Stored data entries

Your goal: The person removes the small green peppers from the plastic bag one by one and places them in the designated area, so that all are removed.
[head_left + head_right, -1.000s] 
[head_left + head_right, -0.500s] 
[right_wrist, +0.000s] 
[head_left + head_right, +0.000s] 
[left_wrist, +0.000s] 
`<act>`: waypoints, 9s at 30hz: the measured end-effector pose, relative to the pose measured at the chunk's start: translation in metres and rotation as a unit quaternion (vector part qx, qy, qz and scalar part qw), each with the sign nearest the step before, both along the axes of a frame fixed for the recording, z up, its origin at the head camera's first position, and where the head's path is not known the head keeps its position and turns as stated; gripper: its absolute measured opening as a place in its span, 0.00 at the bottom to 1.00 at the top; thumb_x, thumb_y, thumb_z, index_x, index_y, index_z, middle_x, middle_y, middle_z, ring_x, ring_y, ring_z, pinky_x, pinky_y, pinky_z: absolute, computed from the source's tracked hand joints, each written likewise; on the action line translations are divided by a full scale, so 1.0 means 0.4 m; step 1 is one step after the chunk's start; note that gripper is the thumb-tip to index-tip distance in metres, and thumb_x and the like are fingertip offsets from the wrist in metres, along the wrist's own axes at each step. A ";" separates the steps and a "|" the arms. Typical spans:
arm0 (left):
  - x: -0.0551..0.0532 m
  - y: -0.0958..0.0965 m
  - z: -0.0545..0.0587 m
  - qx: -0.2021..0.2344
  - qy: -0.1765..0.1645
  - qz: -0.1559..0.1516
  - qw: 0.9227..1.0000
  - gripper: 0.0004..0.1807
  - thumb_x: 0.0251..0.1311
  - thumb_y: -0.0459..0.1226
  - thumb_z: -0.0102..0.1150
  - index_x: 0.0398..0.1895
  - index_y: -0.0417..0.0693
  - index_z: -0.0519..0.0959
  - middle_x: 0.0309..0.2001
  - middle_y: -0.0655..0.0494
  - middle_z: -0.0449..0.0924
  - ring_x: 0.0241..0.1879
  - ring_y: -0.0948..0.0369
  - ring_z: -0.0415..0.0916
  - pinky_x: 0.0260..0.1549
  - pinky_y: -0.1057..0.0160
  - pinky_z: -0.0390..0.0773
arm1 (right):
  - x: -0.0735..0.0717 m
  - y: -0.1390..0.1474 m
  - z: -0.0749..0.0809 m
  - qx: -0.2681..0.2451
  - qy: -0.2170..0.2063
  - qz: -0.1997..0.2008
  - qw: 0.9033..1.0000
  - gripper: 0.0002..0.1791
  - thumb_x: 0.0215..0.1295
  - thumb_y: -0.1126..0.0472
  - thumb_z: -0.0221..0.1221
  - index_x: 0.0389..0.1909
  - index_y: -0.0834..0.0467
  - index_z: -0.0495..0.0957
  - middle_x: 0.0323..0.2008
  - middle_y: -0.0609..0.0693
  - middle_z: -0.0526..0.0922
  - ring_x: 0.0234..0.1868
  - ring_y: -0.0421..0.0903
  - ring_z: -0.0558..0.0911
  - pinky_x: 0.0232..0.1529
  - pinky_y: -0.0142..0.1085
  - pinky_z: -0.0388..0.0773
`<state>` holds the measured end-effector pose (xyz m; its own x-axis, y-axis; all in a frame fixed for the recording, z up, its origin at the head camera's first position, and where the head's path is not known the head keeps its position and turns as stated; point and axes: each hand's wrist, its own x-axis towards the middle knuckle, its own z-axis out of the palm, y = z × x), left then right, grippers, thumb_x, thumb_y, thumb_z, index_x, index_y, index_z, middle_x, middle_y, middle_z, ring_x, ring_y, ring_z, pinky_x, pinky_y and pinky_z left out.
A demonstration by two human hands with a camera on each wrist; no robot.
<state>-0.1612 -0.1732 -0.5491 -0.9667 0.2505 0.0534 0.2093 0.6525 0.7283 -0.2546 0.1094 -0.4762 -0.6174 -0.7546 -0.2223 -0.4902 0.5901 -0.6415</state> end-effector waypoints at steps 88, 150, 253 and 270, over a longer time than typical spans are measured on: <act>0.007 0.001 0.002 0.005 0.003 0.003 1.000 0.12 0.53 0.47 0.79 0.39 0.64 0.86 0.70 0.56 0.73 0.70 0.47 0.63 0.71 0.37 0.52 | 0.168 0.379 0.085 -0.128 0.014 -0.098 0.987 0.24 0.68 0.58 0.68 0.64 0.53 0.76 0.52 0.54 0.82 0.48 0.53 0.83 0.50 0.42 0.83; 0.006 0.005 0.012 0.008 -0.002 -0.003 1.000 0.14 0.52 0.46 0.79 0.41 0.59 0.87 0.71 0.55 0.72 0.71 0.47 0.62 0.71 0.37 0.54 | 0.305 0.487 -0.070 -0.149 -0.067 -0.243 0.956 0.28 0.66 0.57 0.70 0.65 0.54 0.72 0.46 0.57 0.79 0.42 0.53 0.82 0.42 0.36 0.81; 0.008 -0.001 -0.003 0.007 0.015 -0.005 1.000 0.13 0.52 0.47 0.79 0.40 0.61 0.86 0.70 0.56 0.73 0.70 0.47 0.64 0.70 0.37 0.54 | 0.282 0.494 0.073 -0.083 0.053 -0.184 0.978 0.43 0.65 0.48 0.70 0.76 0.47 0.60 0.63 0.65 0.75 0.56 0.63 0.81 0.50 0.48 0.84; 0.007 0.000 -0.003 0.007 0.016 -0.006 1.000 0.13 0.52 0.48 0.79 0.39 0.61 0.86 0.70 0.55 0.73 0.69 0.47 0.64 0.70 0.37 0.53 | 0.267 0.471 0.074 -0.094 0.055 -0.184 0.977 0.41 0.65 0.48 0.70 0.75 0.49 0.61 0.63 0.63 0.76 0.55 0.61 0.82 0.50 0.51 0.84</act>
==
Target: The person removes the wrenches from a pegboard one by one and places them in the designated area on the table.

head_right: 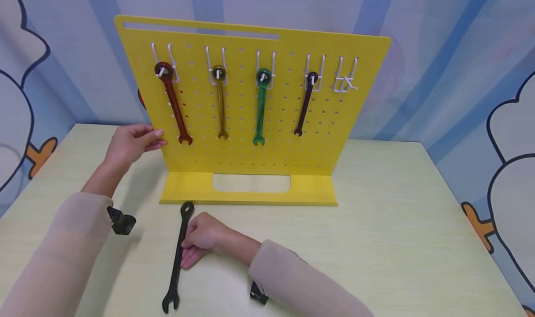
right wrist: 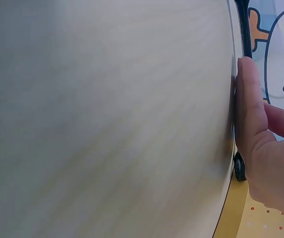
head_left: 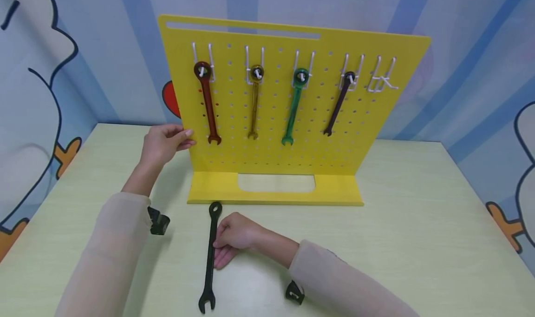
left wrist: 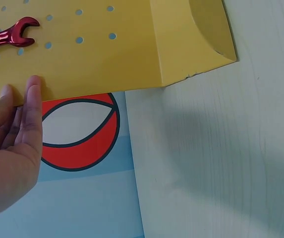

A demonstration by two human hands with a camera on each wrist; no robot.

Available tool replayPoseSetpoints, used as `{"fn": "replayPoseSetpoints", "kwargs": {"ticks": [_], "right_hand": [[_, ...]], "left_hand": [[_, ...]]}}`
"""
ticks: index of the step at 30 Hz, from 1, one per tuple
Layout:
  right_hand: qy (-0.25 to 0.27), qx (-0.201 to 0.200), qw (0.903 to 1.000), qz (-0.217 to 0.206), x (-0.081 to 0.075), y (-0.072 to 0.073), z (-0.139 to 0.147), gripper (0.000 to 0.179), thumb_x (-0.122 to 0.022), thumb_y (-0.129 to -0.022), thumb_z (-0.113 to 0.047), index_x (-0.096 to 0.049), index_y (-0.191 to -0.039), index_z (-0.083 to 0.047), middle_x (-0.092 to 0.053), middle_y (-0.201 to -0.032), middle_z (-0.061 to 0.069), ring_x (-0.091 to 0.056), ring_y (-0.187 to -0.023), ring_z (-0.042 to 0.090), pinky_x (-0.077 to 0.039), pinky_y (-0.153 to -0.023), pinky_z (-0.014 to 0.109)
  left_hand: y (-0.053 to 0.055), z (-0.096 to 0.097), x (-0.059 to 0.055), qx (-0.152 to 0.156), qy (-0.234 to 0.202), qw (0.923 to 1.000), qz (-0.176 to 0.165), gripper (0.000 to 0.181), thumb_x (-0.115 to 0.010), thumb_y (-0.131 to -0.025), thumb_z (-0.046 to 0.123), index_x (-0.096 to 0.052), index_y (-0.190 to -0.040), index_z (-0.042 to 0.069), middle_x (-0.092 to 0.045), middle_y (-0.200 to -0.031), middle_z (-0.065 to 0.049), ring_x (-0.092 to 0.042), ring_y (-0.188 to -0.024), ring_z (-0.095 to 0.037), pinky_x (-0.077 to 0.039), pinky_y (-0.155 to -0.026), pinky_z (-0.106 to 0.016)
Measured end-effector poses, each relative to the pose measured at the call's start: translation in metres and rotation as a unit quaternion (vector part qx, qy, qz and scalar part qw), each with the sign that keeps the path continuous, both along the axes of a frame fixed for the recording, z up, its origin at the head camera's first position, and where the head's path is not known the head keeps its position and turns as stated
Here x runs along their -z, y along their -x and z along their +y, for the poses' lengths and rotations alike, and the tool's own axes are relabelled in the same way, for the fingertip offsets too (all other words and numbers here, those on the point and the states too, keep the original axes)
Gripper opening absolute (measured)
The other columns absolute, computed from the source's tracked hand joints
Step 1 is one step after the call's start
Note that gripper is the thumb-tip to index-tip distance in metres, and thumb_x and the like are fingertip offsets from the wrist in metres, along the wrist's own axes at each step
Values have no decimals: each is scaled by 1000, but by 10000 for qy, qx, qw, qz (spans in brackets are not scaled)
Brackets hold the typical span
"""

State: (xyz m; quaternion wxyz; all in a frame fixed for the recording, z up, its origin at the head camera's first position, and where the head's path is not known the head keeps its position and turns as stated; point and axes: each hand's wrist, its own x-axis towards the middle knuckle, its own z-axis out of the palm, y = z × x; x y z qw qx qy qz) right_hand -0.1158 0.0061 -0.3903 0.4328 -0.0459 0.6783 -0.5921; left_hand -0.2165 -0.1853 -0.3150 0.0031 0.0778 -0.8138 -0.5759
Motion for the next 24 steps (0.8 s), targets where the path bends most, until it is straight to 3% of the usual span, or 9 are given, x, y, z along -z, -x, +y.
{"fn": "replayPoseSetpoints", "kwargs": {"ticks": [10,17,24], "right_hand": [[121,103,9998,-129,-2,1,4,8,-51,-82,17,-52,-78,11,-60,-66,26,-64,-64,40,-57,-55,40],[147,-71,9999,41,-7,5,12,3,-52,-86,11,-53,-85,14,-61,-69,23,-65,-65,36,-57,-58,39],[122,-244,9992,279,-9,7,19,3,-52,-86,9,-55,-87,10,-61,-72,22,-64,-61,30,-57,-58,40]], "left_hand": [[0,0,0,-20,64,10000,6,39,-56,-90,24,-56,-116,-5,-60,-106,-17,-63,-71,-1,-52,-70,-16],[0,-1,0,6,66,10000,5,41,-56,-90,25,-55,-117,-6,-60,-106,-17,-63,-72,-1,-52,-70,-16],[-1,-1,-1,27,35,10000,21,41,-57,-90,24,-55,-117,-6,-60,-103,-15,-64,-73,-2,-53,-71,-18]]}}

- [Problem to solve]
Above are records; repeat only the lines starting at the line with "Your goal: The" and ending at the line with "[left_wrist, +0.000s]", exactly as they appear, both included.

- [Solution to this problem]
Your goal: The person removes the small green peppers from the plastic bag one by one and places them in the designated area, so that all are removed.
[head_left + head_right, -1.000s] 
[head_left + head_right, -0.500s] 
[right_wrist, +0.000s] 
[head_left + head_right, +0.000s] 
[left_wrist, +0.000s] 

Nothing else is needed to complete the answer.